* _Problem_
Down to the last line of the listing, starting at the one with "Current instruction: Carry", retype each line exactly. Do not copy the pictures.

* _Available data_
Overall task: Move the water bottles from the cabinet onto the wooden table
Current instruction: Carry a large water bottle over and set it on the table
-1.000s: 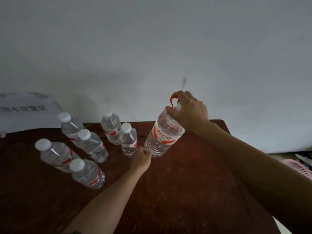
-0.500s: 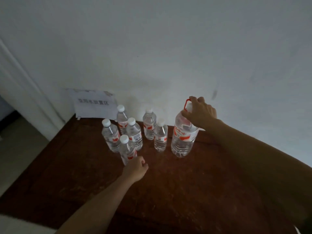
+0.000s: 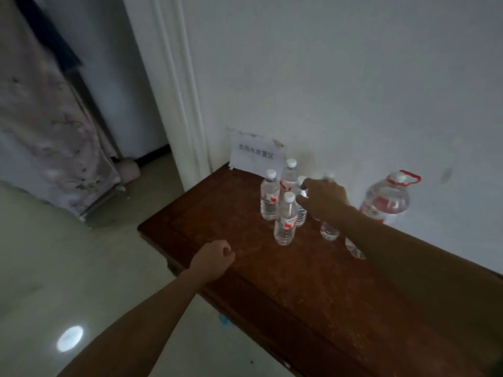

* _Result_
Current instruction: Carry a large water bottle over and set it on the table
-1.000s: 
-0.500s: 
+0.000s: 

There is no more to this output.